Work instructions —
Output a character-exact copy of the data, images removed.

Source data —
=== Begin Enclosure ===

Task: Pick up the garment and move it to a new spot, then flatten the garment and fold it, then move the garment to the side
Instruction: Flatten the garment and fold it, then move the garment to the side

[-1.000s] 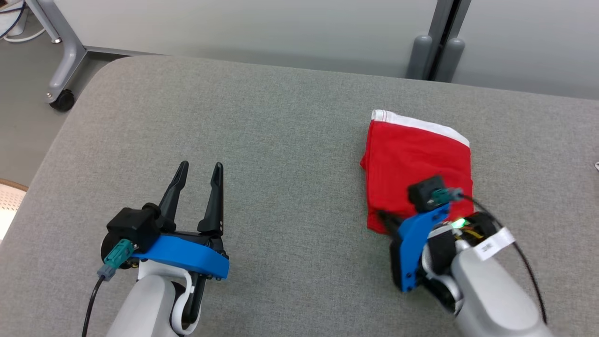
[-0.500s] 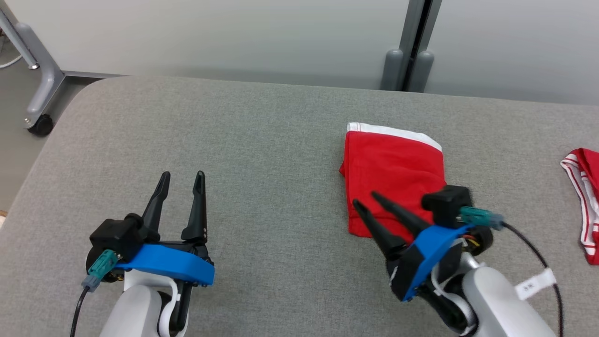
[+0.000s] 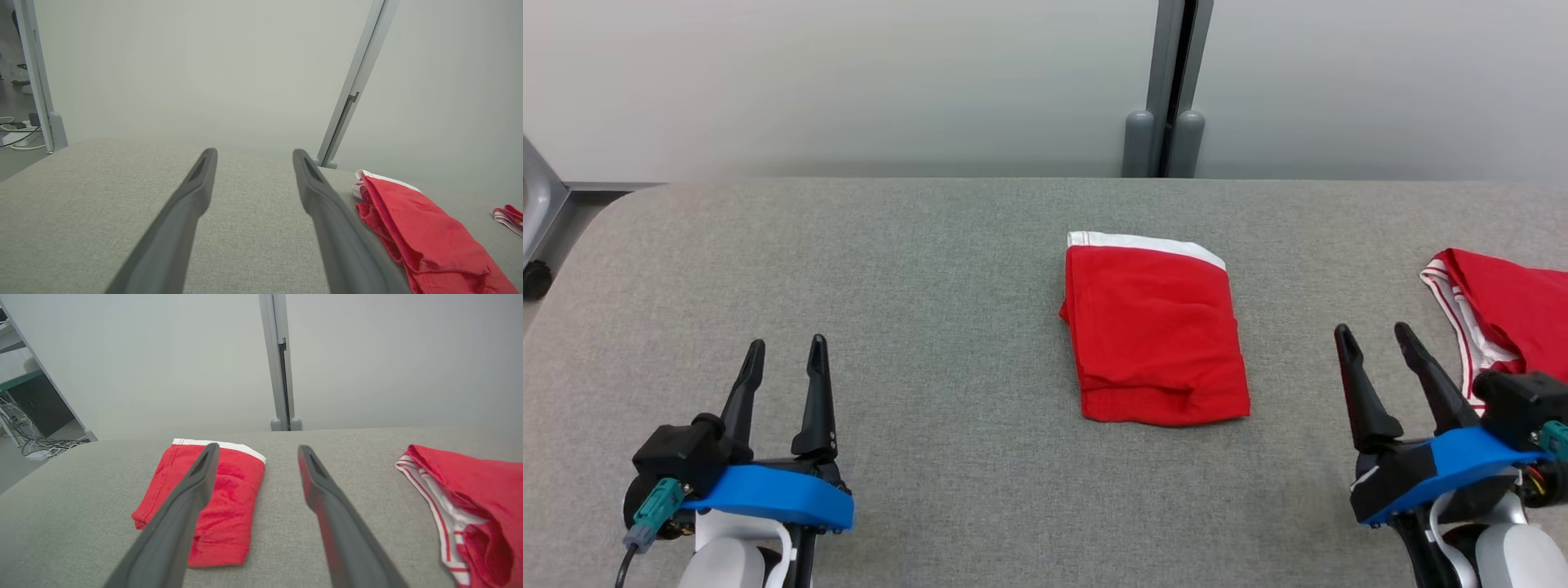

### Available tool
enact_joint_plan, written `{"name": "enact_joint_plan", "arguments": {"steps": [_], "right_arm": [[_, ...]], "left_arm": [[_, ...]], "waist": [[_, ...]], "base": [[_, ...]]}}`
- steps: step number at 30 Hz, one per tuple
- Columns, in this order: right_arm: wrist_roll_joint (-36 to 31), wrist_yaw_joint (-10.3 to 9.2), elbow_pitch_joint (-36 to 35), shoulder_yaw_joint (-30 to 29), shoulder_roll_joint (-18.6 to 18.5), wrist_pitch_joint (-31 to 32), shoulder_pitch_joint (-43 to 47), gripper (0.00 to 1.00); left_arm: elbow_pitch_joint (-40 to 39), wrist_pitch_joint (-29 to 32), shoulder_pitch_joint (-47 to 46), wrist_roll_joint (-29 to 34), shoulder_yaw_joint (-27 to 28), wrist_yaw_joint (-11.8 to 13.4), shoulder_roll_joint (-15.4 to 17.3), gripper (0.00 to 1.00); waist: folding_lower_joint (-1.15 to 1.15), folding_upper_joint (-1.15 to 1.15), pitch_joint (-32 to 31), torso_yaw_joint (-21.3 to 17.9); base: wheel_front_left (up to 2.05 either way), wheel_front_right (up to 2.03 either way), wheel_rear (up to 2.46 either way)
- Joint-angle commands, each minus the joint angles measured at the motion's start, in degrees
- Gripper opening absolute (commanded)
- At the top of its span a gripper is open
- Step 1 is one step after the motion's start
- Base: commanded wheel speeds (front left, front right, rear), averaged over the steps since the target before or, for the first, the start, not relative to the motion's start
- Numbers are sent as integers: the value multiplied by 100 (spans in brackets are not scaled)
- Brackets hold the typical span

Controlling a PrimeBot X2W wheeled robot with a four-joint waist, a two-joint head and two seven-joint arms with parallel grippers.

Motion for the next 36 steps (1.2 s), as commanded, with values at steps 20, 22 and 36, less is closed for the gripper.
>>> {"name": "enact_joint_plan", "arguments": {"steps": [20, 22, 36], "right_arm": [[-253, 1, 655, -211, 14, -621, 163, 100], [-267, 1, 807, -169, 5, -685, 140, 100], [-219, 1, 1085, -90, -19, -754, 39, 100]], "left_arm": [[368, -25, 312, 250, 234, 3, 21, 100], [444, -25, 325, 254, 231, -3, 8, 100], [492, -25, 276, 310, 278, -12, -33, 100]], "waist": [[0, 0, -318, -267], [0, 0, -340, -250], [0, 0, -308, -238]], "base": [[0, 0, 0], [0, 0, 0], [0, 0, 0]]}}
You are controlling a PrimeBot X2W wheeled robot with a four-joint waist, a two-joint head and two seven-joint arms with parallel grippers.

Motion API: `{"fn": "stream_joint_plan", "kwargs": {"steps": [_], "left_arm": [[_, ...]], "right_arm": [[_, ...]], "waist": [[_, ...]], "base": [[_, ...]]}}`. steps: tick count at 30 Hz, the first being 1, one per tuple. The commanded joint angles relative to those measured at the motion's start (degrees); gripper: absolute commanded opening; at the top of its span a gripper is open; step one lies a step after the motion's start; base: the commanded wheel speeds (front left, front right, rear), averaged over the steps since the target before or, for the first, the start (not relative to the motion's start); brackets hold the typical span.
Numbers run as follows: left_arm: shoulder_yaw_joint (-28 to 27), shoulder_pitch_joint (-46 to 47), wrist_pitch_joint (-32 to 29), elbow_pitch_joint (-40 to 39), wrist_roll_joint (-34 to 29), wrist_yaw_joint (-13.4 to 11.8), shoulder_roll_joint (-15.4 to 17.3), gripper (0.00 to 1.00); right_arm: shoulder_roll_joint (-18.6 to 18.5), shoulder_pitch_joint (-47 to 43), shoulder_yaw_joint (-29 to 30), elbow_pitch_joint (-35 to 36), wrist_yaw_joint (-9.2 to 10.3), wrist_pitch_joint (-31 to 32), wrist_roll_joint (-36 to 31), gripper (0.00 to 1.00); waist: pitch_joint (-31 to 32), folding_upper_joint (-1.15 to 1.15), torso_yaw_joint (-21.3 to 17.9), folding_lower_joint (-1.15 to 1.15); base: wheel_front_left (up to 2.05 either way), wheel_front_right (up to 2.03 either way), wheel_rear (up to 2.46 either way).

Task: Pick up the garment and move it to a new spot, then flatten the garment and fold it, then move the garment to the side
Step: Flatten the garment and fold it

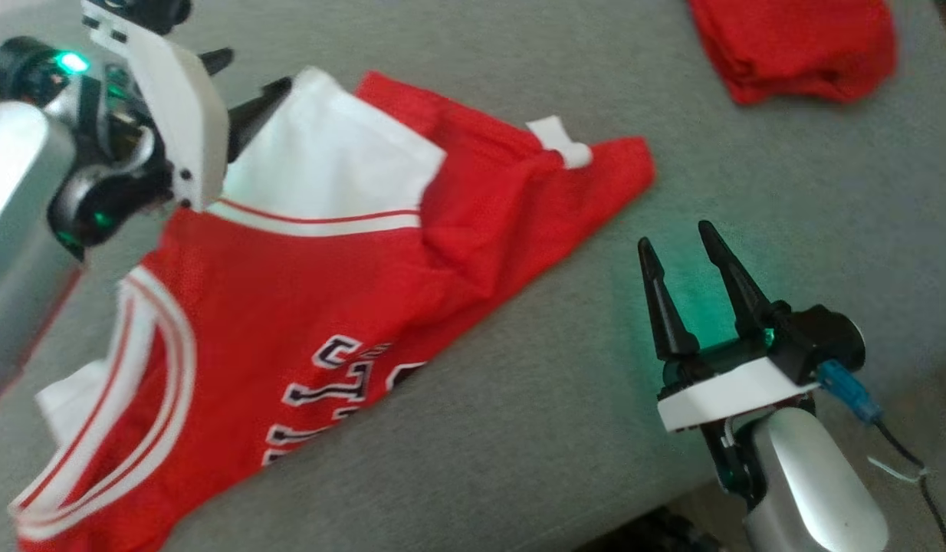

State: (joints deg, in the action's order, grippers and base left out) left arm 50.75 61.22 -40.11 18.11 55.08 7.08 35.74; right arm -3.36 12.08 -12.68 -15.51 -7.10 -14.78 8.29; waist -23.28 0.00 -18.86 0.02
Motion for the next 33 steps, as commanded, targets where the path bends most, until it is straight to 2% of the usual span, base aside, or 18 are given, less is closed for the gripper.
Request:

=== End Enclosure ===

Response area —
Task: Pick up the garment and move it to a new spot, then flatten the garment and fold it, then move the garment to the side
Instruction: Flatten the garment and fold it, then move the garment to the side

[-1.000s] 
[-0.500s] 
[+0.000s] 

### Available tool
enact_joint_plan, written `{"name": "enact_joint_plan", "arguments": {"steps": [_], "right_arm": [[_, ...]], "left_arm": [[_, ...]], "waist": [[_, ...]], "base": [[_, ...]]}}`
- steps: step number at 30 Hz, one per tuple
- Columns, in this order: right_arm: wrist_roll_joint (-36 to 31), wrist_yaw_joint (-10.3 to 9.2), elbow_pitch_joint (-36 to 35), shoulder_yaw_joint (-30 to 29), shoulder_roll_joint (-18.6 to 18.5), wrist_pitch_joint (-31 to 32), shoulder_pitch_joint (-43 to 47), gripper (0.00 to 1.00); left_arm: elbow_pitch_joint (-40 to 39), wrist_pitch_joint (-29 to 32), shoulder_pitch_joint (-47 to 46), wrist_roll_joint (-29 to 34), shoulder_yaw_joint (-27 to 28), wrist_yaw_joint (-11.8 to 13.4), shoulder_roll_joint (-15.4 to 17.3), gripper (0.00 to 1.00); waist: folding_lower_joint (-1.15 to 1.15), folding_upper_joint (-1.15 to 1.15), pitch_joint (-32 to 31), torso_yaw_joint (-21.3 to 17.9); base: wheel_front_left (up to 2.05 either way), wheel_front_right (up to 2.03 either way), wheel_rear (up to 2.46 either way)
- Joint-angle commands, each minus the joint angles measured at the motion's start, in degrees
- Gripper opening absolute (commanded)
- At the top of its span a gripper is open
- Step 1 is one step after the motion's start
- Base: commanded wheel speeds (front left, front right, rear), averaged over the steps since the target before or, for the first, the start, not relative to the motion's start
- Numbers are sent as integers: the value multiplied by 100 (spans in brackets are not scaled)
- Brackets hold the typical span

Controlling a PrimeBot X2W wheeled robot with a four-joint waist, a two-joint head and two seven-joint arms with parallel grippers.

Motion for the next 36 steps (1.2 s), as commanded, with values at steps 20, 22 and 36, less is closed for the gripper.
>>> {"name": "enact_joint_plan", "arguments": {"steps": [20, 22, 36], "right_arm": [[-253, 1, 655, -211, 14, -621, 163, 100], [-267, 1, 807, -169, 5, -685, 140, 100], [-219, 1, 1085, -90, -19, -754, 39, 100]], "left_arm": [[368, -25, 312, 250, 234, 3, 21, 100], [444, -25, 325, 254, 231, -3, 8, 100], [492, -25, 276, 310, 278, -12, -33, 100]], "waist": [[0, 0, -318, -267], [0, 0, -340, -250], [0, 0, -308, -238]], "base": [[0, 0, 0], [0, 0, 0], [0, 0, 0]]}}
You are controlling a PrimeBot X2W wheeled robot with a four-joint waist, a two-joint head and two seven-joint arms with parallel grippers.

Motion API: `{"fn": "stream_joint_plan", "kwargs": {"steps": [_], "left_arm": [[_, ...]], "right_arm": [[_, ...]], "waist": [[_, ...]], "base": [[_, ...]]}}`. steps: tick count at 30 Hz, the first being 1, one per tuple. The commanded joint angles relative to those measured at the motion's start (degrees); gripper: absolute commanded opening; at the top of its span a gripper is open; step one lies a step after the motion's start; base: the commanded wheel speeds (front left, front right, rear), averaged over the steps since the target before or, for the first, the start (not relative to the motion's start); brackets hold the typical span.
Numbers run as follows: left_arm: shoulder_yaw_joint (-28 to 27), shoulder_pitch_joint (-46 to 47), wrist_pitch_joint (-32 to 29), elbow_pitch_joint (-40 to 39), wrist_roll_joint (-34 to 29), wrist_yaw_joint (-13.4 to 11.8), shoulder_roll_joint (-15.4 to 17.3), gripper (0.00 to 1.00); right_arm: shoulder_roll_joint (-18.6 to 18.5), shoulder_pitch_joint (-47 to 43), shoulder_yaw_joint (-29 to 30), elbow_pitch_joint (-35 to 36), wrist_yaw_joint (-9.2 to 10.3), wrist_pitch_joint (-31 to 32), wrist_roll_joint (-36 to 31), gripper (0.00 to 1.00); waist: pitch_joint (-31 to 32), folding_upper_joint (-1.15 to 1.15), torso_yaw_joint (-21.3 to 17.9), folding_lower_joint (-1.15 to 1.15); base: wheel_front_left (up to 2.05 either way), wheel_front_right (up to 2.03 either way), wheel_rear (up to 2.46 either way).

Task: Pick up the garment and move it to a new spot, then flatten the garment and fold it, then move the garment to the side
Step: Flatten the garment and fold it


State: (joints deg, in the action's order, grippers and base left out) left arm 50.75 61.22 -40.11 18.11 55.08 7.08 35.74; right arm -3.36 12.08 -12.68 -15.51 -7.10 -14.78 8.29; waist -23.28 0.00 -18.86 0.02
Motion for the next 33 steps, as commanded, targets where the path bends most, until it is straight to 2% of the usual span, base aside, or 18 are given, less is closed for the gripper.
Request:

There is nothing more to the output.